If you care about fashion, this name will pop up every now and again, or way more often than that… 

A few weeks ago, I made a statement that I wanted to do something to help me learn more about fashion designers. One thing that constantly comes up is where these designers learnt their craft and where they developed their style. One college in particular keeps cropping up whenever I do my research. 

Central Saint Martins (CSM) is acknowledged for being the World’s top fashion and arts university. It’s been credited with this for literally as long as I can remember and after decades of being at the top, it still hasn’t lost its edge. 

Based in London, and a constituent college of the University of the Arts London (UAL), it has attracted and produced many creative geniuses, notably Alexander McQueen, Stella McCartney, Zac Posen and MIA. 

The college is actually a merger of four colleges, The first established institute was Saint Martins School of Art in 1854. The highlight of this school was known to be the sculpting department. In 1896, Central School of Art and Design was established as a school of fine art and design. In 1963, the Drama Centre London was founded, and finally. 1910 saw the Byam Shaw School of Art being founded, which was a school of drawing and painting. 

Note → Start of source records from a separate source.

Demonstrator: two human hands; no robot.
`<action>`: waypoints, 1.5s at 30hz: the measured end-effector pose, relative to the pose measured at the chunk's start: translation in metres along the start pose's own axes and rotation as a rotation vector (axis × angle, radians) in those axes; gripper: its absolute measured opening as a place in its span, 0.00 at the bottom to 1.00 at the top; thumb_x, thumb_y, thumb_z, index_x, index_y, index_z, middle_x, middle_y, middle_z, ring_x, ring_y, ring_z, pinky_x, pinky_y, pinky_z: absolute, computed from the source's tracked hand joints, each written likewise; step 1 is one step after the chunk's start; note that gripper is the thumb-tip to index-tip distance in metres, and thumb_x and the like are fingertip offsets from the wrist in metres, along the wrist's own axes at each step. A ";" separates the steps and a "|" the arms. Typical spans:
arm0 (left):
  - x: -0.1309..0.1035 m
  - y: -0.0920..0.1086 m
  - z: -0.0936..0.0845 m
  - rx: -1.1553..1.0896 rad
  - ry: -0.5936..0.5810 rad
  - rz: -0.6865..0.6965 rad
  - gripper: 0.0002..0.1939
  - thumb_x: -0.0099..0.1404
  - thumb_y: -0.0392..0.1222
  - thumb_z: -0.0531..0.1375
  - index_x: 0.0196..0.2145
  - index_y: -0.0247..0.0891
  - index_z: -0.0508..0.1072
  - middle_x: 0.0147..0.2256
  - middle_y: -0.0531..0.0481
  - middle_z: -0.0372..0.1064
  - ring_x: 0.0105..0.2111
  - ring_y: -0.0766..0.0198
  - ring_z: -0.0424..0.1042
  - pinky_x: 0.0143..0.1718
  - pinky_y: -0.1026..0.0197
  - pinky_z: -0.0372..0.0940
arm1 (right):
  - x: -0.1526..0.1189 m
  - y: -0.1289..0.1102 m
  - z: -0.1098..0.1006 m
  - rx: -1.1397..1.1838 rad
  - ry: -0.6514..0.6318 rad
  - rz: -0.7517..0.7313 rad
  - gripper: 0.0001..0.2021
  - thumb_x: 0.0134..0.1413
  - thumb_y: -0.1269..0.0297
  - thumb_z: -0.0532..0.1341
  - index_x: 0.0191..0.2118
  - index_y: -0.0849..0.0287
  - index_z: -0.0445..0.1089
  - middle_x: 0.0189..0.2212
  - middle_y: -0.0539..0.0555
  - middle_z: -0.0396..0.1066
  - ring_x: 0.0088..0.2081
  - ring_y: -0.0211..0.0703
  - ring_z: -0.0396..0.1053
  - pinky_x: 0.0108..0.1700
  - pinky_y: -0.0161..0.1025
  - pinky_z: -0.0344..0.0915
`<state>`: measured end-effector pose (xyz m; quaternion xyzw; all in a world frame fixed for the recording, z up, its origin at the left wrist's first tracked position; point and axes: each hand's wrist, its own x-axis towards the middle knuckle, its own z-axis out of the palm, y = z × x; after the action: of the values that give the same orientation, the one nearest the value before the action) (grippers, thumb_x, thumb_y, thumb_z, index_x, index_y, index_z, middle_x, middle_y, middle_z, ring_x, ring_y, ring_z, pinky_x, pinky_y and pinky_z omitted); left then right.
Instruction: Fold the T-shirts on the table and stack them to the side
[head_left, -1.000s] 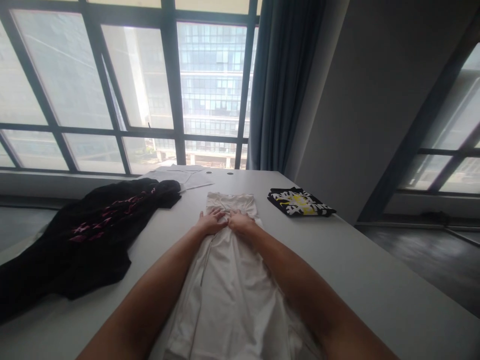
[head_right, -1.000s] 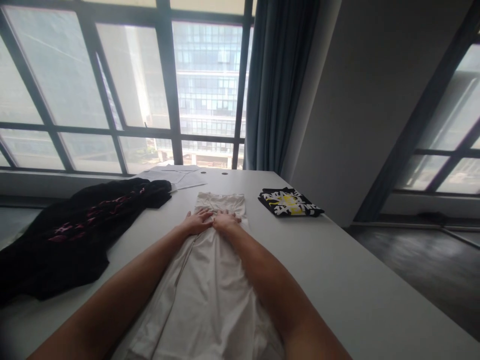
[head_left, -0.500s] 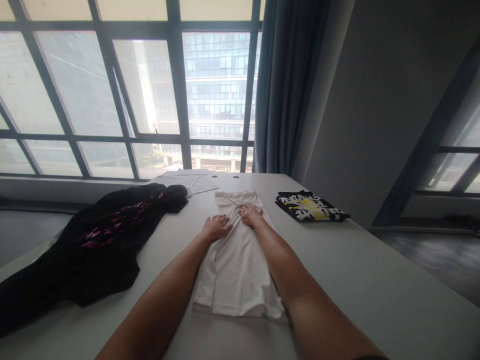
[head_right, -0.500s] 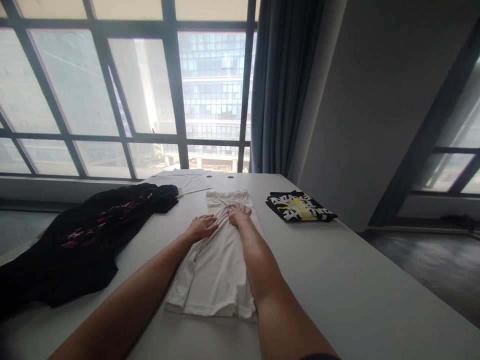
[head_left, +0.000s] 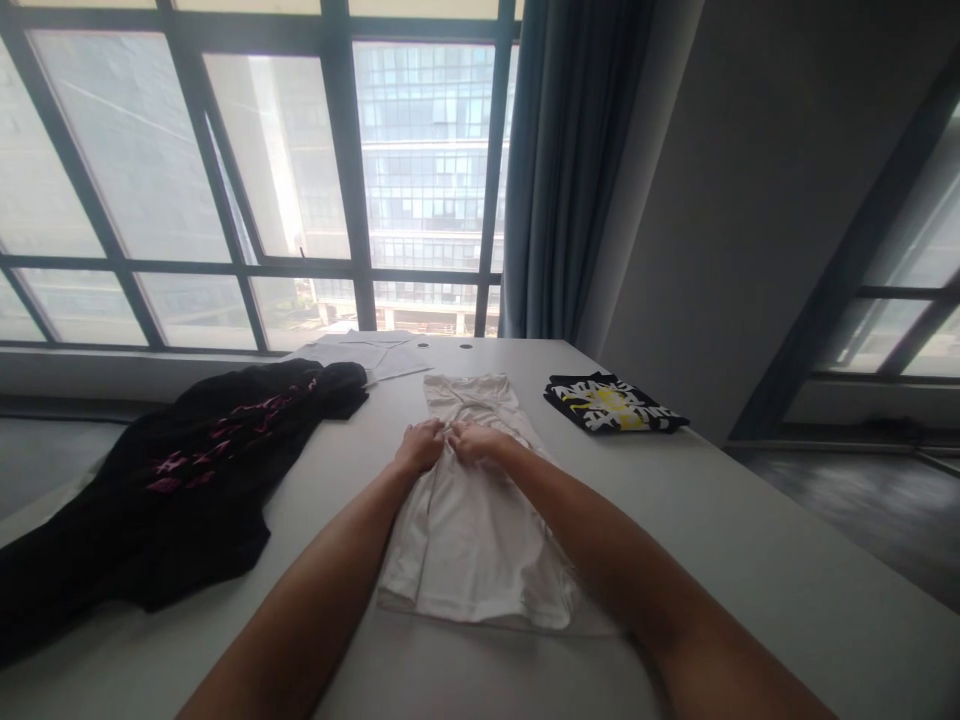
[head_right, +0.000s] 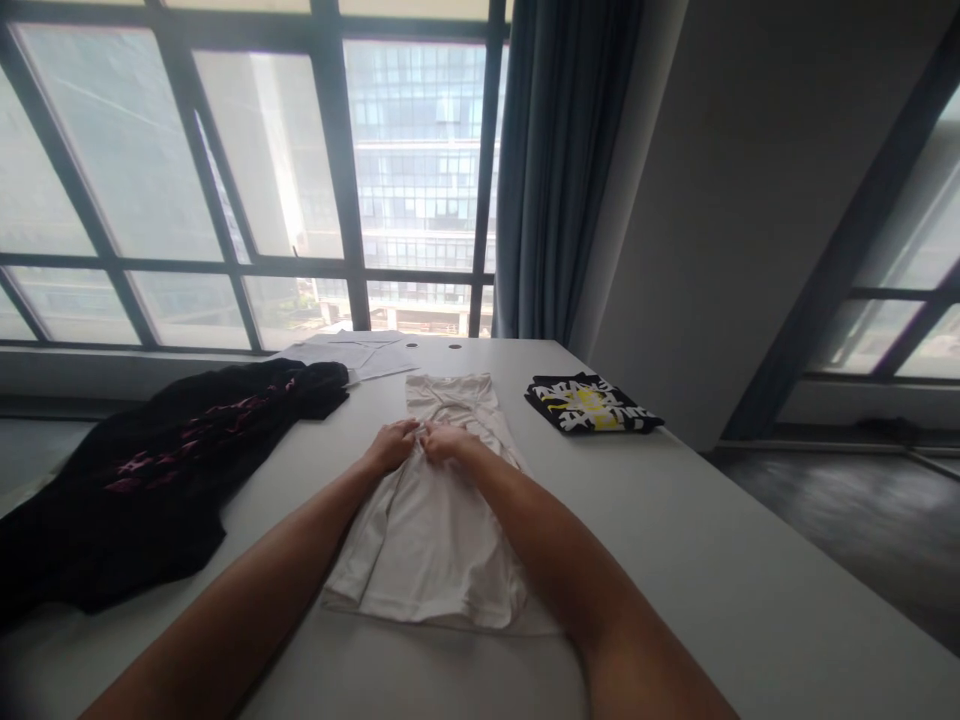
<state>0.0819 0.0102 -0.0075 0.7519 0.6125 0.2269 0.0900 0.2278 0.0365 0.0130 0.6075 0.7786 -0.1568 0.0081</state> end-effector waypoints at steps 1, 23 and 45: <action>0.000 -0.001 -0.001 -0.020 0.020 -0.008 0.24 0.66 0.36 0.49 0.57 0.38 0.72 0.60 0.45 0.67 0.60 0.59 0.64 0.63 0.56 0.54 | 0.001 -0.002 0.002 0.002 -0.008 -0.003 0.34 0.63 0.41 0.50 0.70 0.48 0.49 0.71 0.57 0.44 0.69 0.64 0.42 0.66 0.63 0.43; 0.002 -0.010 0.001 -0.193 0.098 0.017 0.18 0.61 0.34 0.58 0.47 0.37 0.79 0.52 0.46 0.75 0.54 0.60 0.72 0.58 0.64 0.60 | 0.014 0.044 -0.013 0.134 0.222 -0.121 0.32 0.63 0.53 0.55 0.69 0.57 0.52 0.68 0.61 0.52 0.67 0.50 0.51 0.67 0.45 0.47; -0.067 0.005 -0.024 -0.099 0.050 0.001 0.35 0.58 0.42 0.64 0.62 0.34 0.64 0.57 0.37 0.66 0.51 0.54 0.72 0.52 0.61 0.64 | -0.111 0.090 -0.004 -0.048 0.393 0.286 0.25 0.54 0.58 0.62 0.56 0.65 0.69 0.54 0.70 0.68 0.55 0.57 0.68 0.53 0.42 0.64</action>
<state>0.0653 -0.0584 0.0000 0.7408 0.6023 0.2757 0.1115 0.3427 -0.0483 0.0185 0.7300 0.6749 -0.0142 -0.1069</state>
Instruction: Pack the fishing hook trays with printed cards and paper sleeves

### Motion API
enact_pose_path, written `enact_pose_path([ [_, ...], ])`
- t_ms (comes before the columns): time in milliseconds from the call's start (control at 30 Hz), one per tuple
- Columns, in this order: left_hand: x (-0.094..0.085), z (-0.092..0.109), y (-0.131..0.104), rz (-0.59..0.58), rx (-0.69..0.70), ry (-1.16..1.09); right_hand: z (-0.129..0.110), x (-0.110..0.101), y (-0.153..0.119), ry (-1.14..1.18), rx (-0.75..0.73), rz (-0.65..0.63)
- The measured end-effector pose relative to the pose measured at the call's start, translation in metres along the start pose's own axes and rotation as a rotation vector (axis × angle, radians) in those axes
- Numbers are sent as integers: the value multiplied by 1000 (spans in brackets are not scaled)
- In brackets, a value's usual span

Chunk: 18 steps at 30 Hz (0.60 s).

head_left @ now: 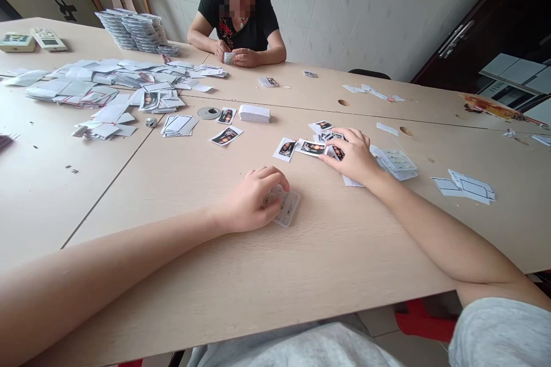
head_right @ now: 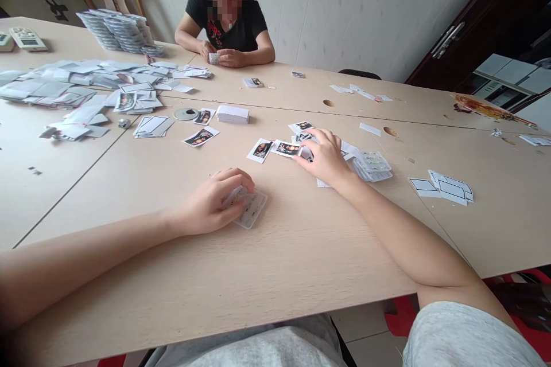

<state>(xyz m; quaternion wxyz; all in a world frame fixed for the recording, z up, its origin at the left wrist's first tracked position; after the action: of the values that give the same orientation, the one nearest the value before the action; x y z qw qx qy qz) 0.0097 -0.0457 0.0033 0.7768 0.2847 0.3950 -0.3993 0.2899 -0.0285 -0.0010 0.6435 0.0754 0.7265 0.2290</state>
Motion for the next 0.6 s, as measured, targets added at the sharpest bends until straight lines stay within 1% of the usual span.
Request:
enact_pose_path([
  [67, 0, 0, 0, 0, -1, 0, 3, -2, 1, 63, 7, 13],
  [200, 1, -1, 0, 4, 3, 1, 10, -5, 3, 210, 37, -6],
  [333, 2, -1, 0, -10, 50, -20, 10, -4, 3, 368, 105, 17],
  [467, 4, 1, 1, -39, 80, -22, -1, -7, 2, 616, 167, 42],
  [600, 3, 4, 3, -11, 43, 4, -23, -14, -1, 896, 159, 46],
])
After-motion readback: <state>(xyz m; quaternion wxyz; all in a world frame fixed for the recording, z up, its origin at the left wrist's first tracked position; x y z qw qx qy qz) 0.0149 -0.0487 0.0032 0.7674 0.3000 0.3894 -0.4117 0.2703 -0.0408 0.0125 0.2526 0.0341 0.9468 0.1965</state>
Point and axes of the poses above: each hand's wrist, its own y-axis towards the middle knuckle, its own x-axis out of the palm, z = x × y, the point moved 1 cm from there along y, towards the middle knuckle, and after that the axes turned 8 degrees about -z, right-handed, at the moved point
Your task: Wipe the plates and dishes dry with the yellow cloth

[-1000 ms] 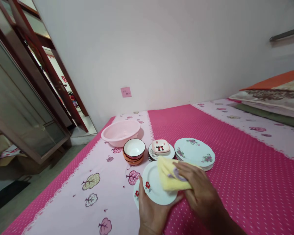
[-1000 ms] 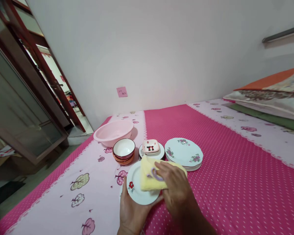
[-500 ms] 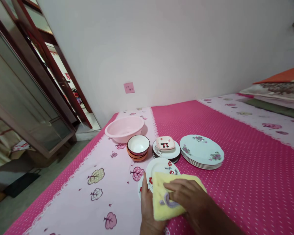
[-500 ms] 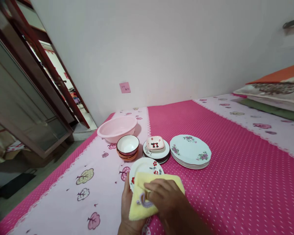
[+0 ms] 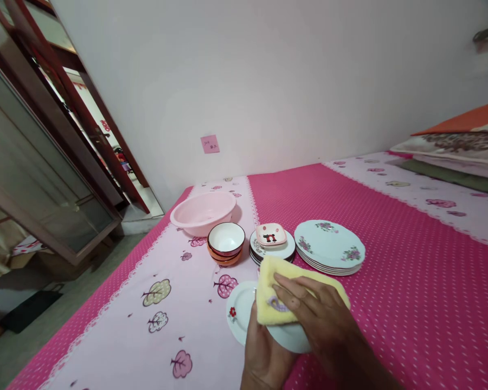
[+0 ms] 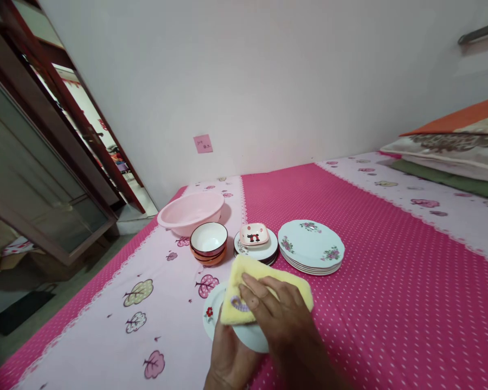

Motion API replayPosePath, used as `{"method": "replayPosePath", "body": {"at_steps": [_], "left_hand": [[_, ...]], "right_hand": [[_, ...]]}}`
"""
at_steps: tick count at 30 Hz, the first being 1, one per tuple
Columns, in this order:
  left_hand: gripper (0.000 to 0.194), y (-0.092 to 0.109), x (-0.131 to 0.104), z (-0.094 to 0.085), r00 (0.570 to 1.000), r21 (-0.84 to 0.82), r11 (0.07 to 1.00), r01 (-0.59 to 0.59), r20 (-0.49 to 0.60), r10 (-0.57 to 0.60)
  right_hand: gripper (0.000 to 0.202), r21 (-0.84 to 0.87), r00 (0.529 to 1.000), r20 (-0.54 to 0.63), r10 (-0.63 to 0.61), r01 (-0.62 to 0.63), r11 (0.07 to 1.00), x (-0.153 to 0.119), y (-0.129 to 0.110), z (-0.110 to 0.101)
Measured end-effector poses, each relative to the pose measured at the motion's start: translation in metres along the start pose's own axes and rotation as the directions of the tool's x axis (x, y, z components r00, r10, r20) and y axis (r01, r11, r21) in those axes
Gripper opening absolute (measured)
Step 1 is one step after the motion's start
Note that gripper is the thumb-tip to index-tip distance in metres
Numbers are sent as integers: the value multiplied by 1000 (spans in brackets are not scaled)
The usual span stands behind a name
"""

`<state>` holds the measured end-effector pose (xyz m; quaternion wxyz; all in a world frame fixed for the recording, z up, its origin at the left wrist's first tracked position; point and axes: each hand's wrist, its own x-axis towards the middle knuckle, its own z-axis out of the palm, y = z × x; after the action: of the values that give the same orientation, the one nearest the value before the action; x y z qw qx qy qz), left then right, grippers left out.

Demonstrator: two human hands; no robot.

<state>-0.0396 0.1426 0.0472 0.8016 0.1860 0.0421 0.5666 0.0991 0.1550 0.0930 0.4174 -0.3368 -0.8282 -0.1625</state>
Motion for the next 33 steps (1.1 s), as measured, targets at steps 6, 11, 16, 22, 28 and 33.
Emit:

All of these institutes finally merged together in 1989, to form Central Saint Martins, the fabulous college as we know it. Because of the unification of different schools, it was able to specialise in basically all forms of art, organising their study programs between acting, art, design, fashion, graphics, and jewellery and textiles. CSM also offered foundation courses, which is what I did in my year there. 

What’s great about CSM is that it offers so much, so many options, so many creative fields to embark on. Their selection process is daunting — when  I applied, I didn’t even get an interview, they were entirely judging me based on a short personal statement and my portfolio. This terrified me, as I felt like I needed to be there to explain my art for them to “get it”. 

Year after year, they seem to churn out talent after talent. I think it’s because they force students to push the limits, to think outside of the box. The amount of research I had to do for one year of a foundation course would have filled 3 massive files. It was all about the process of starting with something and exploring as much of it as possible. 

The links CSM has with other institutes is also massive pro point for artists and designers choosing to study there. And because of their vast list of alumni, working in industry is far more accessible.  

I’m sure the university will, and hope it will, continue to nurture creativity.